AbsaOSS / cobrix

A COBOL parser and Mainframe/EBCDIC data source for Apache Spark

Geek Repo:Geek Repo

Github PK Tool:Github PK Tool

NUL characters in US ASCII getting converted to space character i.e " " insted of empty value.

rohitavantsa opened this issue · comments

We have an US ASCII fixed byte length file .
File Contents:
1234 t ----> this row having three spaces
4567NULNULNULf -----> this row is having 3 NUL characters

CopyBook Contents:

01 tablename
05 record_ID PIC x(3)
05 record_status PIC x(3)
05 record_flag PIC x(1)

expected output:

[Row(record_ID='1234', record_status=' ',record_flag='t'),
Row(record_ID='4567',record_status='',record_flag='f')]

Actual Output :
[Row(record_ID='1234', record_status=' ',record_flag='t'),
Row(record_ID='4567',record_status=' ',record_flag='f')]

We are expected an empty value insted we are getting three white spaces.
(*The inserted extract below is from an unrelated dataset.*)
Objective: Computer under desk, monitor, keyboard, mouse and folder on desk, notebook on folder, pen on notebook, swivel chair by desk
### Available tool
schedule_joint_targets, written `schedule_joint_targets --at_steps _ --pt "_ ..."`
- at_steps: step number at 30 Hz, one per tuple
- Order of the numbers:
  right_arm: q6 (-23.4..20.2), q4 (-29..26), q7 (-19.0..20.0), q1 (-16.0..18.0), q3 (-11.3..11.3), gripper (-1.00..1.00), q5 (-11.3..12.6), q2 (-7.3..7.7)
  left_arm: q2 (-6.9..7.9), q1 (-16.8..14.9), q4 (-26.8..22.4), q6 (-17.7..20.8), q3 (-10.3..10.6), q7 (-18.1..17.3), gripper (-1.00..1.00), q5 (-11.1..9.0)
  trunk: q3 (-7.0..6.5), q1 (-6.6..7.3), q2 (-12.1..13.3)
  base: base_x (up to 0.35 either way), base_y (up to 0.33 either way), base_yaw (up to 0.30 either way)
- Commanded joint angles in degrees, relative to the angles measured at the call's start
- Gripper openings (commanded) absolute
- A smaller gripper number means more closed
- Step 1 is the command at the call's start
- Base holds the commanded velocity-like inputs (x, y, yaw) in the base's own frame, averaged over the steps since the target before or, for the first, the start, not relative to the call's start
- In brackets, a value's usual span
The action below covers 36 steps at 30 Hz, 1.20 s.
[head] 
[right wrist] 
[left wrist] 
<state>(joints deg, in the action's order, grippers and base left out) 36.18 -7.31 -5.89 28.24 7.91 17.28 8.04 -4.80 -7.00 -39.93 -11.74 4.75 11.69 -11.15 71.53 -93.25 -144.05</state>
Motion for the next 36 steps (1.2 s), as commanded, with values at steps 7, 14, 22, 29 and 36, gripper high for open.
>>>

We are seeing the onprem data is an empty value. Can you please help us understand why we are seeing this issue in the scenario.??

@yruslan Can you please help us on this.

Hi, thanks for the issue report. Could you please add

  • An example US ASCII with NUL characters.
  • The code snippet you are using to read the file.
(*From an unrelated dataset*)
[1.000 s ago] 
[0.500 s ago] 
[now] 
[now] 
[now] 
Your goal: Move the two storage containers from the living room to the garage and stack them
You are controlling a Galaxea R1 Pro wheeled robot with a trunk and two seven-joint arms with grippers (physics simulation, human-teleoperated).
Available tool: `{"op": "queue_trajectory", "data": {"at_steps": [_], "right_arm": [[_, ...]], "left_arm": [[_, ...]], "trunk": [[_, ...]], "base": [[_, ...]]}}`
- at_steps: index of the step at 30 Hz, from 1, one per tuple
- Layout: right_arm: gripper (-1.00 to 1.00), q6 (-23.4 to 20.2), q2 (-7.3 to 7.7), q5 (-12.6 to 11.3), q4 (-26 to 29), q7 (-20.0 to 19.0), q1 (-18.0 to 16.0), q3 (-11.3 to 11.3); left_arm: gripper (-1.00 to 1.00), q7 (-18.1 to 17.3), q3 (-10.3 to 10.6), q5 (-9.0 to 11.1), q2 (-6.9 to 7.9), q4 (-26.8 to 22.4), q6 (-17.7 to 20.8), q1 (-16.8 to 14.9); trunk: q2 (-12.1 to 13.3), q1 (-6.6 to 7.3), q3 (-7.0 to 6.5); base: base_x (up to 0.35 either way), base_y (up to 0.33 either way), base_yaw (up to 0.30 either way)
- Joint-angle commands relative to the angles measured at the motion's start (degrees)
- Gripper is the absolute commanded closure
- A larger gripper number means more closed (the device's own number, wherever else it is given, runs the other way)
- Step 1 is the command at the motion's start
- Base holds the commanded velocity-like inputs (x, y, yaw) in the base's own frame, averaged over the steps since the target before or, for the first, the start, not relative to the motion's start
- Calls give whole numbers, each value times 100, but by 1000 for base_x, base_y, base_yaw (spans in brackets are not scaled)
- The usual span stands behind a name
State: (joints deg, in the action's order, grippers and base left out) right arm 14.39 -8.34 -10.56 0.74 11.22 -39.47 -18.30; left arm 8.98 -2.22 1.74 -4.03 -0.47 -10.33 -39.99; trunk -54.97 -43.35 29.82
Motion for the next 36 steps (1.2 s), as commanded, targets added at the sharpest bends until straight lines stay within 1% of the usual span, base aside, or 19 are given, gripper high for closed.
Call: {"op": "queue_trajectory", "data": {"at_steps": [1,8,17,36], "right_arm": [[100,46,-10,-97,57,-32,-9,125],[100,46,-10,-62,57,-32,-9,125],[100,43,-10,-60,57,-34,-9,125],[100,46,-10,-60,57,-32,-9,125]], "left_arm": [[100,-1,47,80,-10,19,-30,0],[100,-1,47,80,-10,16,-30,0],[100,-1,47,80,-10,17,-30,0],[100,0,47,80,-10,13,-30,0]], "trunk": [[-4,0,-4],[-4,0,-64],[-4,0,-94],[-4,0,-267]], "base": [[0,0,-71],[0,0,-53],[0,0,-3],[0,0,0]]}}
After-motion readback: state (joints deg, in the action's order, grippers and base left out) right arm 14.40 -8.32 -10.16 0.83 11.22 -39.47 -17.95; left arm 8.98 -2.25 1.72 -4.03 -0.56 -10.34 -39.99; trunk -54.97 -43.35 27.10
Btw, does this option help removing extra spaces: .option("string_trimming_policy", "both") ?

Hi @yruslan

String_trimming_policy is set to none in our case as we need to preserve the spaces while reading the file.

Here are the options we are using to read the file:
spark.read.format('cobol').option('copybookcontents', 'encoding': 'ASCII' , 'ebcdic_code_page':'CP037','string_trimming_policy':'none', 'debug_ignore_file_size':'true').load('filepath')

Please find the Sample file below:
sampleUS-ASCII file.txt

Please open this file in np++ to get the reference to NUL character .

Expected Output:
The row with NULNULNUL should be appeared as an empty string instead of ' ' (three spaces) which we are currently getting in our dataframe. Onprem system is providing this field as '' empty field.

Hi,

Before looking deeper please try:

  • Removing 'ebcdic_code_page':'CP037' since it is applicable only for EBCDIC and
  • Adding .option("improved_null_detection", "true")

ASCII charset is set using this option:
.option("ascii_charset", "US_ASCII") (UTF_8 is the default)
(you can specify a different charset, of course)

Sure @yruslan will try this.

Hi @yruslan

We have tried removing option 'ebcdic_code_page':'CP037' and added .opt ion("improved_null_detection", "true") but still it not working as we expect.

To be more clear:
the NUL character which i am refering is hex value \x00 which is not getting read properly. While reading we actually expect a empty field but getting a space character. The file which i have give consists the NUL one.
You could actually try that and check is that the normal behavior or we need any kind of fix.

Thanks in advance

Currently, all characters that are lower than 0x20 are replaced by spaces. If all characters in a field are 0x00, and improved_null_detection = true, the field becomes null.

Will check your file. Probably the correct behavior for ASCII would be not replacing lower characters with spaces and always skipping 0x00. This is something that needs to be implemented on our side.

Sure thanks.

This should be fixed in this branch:
https://github.com/AbsaOSS/cobrix/tree/bugfix/481-ignore-control-characters

You can test it by building that branch.

Thanks @yruslan . This fix is helping us resolve the issue.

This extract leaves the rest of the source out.